§ Records shown
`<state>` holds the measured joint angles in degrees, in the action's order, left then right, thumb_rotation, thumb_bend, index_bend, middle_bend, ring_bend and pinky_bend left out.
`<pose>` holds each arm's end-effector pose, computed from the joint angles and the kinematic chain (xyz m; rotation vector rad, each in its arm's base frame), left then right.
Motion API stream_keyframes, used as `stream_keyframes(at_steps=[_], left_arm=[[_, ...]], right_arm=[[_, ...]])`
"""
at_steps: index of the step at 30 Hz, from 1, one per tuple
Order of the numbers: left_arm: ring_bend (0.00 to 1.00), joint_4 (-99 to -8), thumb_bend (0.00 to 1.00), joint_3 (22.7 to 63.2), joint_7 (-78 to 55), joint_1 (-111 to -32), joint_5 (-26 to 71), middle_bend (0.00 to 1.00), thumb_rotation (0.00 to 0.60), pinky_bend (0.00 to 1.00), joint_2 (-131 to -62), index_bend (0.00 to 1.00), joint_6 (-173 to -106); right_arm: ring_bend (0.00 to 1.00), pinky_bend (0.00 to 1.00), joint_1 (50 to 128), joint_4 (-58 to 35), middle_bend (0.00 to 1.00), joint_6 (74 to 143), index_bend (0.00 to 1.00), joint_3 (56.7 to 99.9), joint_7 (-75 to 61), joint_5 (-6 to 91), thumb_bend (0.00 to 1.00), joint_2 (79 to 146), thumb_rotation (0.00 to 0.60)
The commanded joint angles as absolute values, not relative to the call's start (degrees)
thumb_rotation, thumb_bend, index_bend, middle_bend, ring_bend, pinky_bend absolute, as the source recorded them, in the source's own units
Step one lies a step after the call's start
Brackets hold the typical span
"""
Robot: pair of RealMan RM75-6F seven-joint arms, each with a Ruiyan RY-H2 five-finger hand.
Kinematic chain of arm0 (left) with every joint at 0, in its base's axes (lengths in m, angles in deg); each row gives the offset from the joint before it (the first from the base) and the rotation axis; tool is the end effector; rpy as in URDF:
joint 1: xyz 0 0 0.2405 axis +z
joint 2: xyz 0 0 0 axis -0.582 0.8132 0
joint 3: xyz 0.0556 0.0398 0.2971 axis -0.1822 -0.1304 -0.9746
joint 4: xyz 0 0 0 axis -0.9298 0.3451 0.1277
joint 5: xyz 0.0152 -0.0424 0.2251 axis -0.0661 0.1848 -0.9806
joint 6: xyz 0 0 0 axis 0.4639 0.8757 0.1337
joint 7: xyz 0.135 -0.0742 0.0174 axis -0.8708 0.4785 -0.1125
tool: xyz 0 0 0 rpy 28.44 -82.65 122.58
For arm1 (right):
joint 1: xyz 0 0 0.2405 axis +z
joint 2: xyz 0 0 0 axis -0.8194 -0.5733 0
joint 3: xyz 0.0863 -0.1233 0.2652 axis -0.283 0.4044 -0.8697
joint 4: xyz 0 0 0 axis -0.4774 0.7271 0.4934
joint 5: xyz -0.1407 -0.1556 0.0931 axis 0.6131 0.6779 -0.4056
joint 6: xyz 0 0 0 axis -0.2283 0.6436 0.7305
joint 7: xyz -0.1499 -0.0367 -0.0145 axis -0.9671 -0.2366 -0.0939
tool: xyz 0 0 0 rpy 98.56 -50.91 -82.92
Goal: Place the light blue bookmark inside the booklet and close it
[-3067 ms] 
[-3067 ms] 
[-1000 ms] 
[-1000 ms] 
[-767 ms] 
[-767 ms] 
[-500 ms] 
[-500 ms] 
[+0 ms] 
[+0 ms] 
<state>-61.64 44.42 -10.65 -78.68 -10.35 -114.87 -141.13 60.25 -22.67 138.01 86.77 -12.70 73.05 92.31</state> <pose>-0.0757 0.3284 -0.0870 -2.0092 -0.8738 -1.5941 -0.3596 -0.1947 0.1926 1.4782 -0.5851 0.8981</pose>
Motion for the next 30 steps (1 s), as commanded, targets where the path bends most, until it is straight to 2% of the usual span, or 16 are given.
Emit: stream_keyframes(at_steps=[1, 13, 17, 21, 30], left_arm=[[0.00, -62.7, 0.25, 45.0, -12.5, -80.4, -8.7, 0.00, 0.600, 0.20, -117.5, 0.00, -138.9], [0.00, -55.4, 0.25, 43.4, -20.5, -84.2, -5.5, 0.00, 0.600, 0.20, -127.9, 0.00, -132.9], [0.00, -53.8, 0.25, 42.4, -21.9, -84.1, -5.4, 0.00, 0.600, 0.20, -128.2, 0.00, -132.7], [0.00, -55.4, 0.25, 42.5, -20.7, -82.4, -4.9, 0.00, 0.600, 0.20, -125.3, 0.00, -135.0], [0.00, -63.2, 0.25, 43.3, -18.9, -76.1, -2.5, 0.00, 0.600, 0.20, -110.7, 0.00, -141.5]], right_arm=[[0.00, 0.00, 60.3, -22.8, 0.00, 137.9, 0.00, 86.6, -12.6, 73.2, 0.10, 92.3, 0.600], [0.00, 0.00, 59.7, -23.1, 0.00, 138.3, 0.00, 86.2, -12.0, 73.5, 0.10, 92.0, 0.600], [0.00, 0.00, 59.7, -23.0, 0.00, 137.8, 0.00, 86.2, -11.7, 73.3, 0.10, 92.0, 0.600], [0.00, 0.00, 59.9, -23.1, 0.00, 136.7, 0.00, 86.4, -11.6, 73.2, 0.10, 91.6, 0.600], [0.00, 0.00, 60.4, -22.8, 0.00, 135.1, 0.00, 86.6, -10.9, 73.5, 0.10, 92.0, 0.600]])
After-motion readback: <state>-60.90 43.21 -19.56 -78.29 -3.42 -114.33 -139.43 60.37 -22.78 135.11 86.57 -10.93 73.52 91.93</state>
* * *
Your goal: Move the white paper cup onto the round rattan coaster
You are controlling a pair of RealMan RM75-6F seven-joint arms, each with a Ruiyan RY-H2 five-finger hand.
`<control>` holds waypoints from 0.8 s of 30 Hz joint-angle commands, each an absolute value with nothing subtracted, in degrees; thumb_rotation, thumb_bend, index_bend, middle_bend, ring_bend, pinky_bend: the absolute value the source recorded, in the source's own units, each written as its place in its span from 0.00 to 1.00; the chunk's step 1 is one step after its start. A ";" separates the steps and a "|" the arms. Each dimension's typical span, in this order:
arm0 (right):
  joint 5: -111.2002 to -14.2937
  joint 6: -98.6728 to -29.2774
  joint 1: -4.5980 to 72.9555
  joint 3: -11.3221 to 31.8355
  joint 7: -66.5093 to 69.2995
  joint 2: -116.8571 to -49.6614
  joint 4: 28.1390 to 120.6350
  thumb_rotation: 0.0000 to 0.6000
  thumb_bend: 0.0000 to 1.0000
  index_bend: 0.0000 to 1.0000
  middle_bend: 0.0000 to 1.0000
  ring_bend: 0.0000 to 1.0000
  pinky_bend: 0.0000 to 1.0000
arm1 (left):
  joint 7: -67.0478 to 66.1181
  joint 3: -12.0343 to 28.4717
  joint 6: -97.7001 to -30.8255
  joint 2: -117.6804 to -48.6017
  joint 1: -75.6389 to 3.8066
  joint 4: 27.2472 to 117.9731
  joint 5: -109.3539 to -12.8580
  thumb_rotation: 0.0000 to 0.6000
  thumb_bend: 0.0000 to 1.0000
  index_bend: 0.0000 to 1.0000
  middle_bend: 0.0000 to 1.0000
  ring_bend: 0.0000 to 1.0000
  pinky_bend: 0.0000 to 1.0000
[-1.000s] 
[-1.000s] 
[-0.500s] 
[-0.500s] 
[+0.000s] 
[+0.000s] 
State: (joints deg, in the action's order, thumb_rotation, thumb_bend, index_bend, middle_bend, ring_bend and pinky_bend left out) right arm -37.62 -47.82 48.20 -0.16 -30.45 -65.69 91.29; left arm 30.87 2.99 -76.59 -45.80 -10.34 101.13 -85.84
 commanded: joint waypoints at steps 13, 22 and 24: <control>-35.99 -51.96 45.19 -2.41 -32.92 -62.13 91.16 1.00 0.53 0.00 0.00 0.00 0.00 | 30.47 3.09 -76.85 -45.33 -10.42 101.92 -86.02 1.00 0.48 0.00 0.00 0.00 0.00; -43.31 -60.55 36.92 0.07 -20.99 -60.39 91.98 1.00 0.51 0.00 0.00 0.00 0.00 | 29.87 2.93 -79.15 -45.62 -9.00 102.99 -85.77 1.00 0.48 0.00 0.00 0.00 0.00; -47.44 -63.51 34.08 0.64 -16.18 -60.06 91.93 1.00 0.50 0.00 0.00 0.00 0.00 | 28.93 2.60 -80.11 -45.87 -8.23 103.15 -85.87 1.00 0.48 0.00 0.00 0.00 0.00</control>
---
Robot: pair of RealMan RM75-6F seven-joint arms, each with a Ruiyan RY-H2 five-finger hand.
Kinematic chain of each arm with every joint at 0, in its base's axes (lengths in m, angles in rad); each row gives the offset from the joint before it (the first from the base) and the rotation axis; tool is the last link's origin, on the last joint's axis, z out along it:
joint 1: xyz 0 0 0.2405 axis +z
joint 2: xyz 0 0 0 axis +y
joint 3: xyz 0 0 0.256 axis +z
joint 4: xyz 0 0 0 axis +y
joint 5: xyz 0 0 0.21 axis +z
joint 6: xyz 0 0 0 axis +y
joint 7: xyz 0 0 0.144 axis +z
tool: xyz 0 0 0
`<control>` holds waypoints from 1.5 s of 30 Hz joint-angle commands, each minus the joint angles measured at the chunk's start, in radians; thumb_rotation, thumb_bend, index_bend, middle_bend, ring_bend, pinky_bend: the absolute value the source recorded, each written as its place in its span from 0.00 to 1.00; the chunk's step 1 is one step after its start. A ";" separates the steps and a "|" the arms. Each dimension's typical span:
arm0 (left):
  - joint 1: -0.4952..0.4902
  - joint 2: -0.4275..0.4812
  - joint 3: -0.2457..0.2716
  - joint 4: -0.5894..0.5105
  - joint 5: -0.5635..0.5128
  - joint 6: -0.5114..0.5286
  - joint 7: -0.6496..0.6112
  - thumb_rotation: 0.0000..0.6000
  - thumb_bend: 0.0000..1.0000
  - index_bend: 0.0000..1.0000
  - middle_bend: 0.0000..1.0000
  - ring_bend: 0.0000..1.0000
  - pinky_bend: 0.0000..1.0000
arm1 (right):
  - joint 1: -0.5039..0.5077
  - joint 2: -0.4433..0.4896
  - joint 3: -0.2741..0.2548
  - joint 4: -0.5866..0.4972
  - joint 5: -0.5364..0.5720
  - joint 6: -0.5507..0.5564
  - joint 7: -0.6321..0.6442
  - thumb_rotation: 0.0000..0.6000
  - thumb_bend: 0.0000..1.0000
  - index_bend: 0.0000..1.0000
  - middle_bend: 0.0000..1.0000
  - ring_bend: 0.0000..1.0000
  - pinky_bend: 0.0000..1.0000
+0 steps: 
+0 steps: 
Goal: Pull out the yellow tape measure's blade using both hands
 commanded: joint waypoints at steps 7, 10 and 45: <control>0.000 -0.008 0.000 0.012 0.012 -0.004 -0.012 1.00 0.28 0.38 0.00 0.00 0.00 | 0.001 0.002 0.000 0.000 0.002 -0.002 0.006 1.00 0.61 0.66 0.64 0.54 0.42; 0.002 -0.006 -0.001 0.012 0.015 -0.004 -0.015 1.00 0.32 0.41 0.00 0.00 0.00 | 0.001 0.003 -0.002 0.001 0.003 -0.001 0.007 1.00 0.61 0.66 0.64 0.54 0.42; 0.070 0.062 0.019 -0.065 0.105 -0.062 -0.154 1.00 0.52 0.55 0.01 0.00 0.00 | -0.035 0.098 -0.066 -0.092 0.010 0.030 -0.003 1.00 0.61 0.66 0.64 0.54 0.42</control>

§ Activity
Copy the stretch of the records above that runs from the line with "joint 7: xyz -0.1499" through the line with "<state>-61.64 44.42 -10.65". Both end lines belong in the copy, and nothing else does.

§ Solution for this exercise
joint 7: xyz -0.1499 -0.0367 -0.0145 axis -0.9671 -0.2366 -0.0939
tool: xyz 0 0 0 rpy 98.56 -50.91 -82.92
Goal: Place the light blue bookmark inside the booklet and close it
[-3067 ms] 
[-3067 ms] 
[-1000 ms] 
[-1000 ms] 
[-767 ms] 
[-767 ms] 
[-500 ms] 
[-500 ms] 
[+0 ms] 
[+0 ms] 
<state>-61.64 44.42 -10.65 -78.68 -10.35 -114.87 -141.13 60.25 -22.67 138.01 86.77 -12.70 73.05 92.31</state> <pose>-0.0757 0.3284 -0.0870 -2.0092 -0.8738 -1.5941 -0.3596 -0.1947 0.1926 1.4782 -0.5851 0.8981</pose>

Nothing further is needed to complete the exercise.